The problem is elementary for $n=5$.

We may regard that case as a combination of two triangular pyramids sharing a base $\triangle ABC$. Then the volume is always bounded by one-third the area of the common base times the distance between the two remaining points $D,E$ (the latter is always greater than or equal to the sum of the pyramid altitudes). Then this bound is saturated and both factors maximized by placing $D$ and $E$ at opposite points ("poles") and distributing $A,B,C$ uniformly along the "equator" (a maximally symmetric triangular bipyramid).

Let's look more broadly here, as other broader answers have yet to appear.

We begin with this 2014 answer from Math Stack Exchange, which concentrates on four to eight points in three dimensions. Summarizing those results gives:

$n=4$ -- regular tetrahedron

$n=5$ -- triangular bipyramid, as above

$n=6$ -- regular octahedron

$n=7$ -- pentagonal bipyramid (this would seem to overcrowd the "equator" with five points, but plausible alternatives such as the capped octahedron would be worse)

$n=8$ -- not a cube, which isn't even close; rather a $D_2$-symmetry object with triangular faces and vertices of order $4$ and $5$.

The linked answer cites Ref. [1] for proof.

Horváth and Lángi[2] give a lemma that all solutions with four or more points in three dimensions are polyhedra with triangular faces; and the faces are also simplices in higher dimensions. The above claims conform with this, as do well-known (but AFAIK not rigorously proved) arrangements for larger $n$ such as the laterally tricapped trigonal prism for $n=9$ and the regular icosahedron for $n=12$. The triangular face requirement excludes the regular dodecahedron, which in any event has long since been beaten for $20$ points.

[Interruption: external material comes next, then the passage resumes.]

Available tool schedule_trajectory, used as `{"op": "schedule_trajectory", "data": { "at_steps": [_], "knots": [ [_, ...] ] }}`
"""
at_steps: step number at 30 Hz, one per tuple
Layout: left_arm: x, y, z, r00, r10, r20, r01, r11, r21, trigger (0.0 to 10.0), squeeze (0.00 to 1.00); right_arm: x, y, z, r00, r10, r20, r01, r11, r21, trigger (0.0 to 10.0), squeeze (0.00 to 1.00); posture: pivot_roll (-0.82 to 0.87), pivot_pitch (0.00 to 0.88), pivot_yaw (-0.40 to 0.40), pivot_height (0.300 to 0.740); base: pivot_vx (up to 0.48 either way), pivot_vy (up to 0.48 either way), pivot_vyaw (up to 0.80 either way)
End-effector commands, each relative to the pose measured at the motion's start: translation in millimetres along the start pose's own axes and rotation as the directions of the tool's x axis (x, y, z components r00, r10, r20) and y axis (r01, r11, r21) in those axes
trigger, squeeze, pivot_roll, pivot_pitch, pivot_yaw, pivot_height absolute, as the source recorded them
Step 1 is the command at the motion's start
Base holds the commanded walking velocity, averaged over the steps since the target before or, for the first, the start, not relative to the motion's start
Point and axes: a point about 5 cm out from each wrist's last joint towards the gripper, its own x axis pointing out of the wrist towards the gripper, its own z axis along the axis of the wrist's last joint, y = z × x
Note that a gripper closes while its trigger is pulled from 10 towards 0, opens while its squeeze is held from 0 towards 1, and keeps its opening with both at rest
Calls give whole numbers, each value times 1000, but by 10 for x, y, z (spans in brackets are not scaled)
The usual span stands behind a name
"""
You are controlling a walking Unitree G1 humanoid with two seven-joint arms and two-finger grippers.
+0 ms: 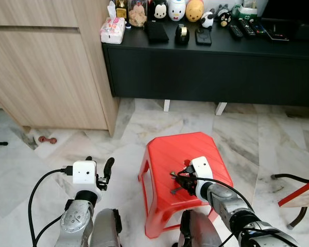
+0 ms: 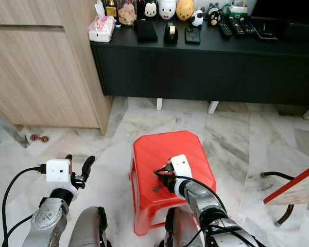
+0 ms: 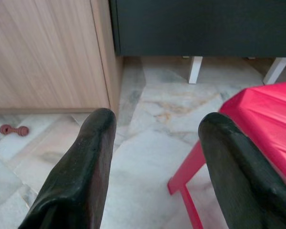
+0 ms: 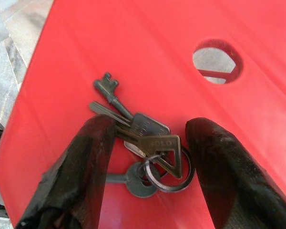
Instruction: Hang keys on a hook
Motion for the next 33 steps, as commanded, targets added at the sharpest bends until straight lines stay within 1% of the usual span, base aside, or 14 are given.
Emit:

Reference [2] also considers higher dimensionalities. For $n=d+1$ points on the surface of a $d$-dinensional ball the optimum is the regular simplex. With $n=d+2$ the optimum is described as combining regular-simplex cross-sections in two complementary subsets of the dimensions. Going back to the triangular bipyramid with $n=5$ and $d=3$, the relevant cross-sections are an equilateral triangle (the base of the bipyramid) in two of the dimensions, and a line segment (the axis) in the remaining dimension. With higher dimensionality the two orthogonal cross-sections should have as nearly equal dimensionalities as possible. Thus for $(n,d)=(6,4)$ we would select an equilateral triangle in two dimensions and another equilateral triangle in the remaining two dimensions, not a three-dimensional tetrahedron and a one-dimensional line segment; so the $(6,4)$ optimum is not a higher-dimensional bipyramid. For $n=d+3$ with $d$ odd the optimum is guaranteed by using three orthogonal sim-plectic cross-sections, such as the line segments which are diagonals of the regular octahedron for $n=6, d=3$.

**References**

Joel D. Berman, Kit Hanes (1970), "Volumes of polyhedra inscribed in the unit sphere in E³",
*Mathematische Annalen*, **188**, 1, 78-84.

Horváth, Ákos G.; Lángi, Zsolt (2016), "Maximum volume polytopes inscribed in the unit sphere", *Monatsh. Math.* **181**, No. 2, 341-354. ZBL1354.52016.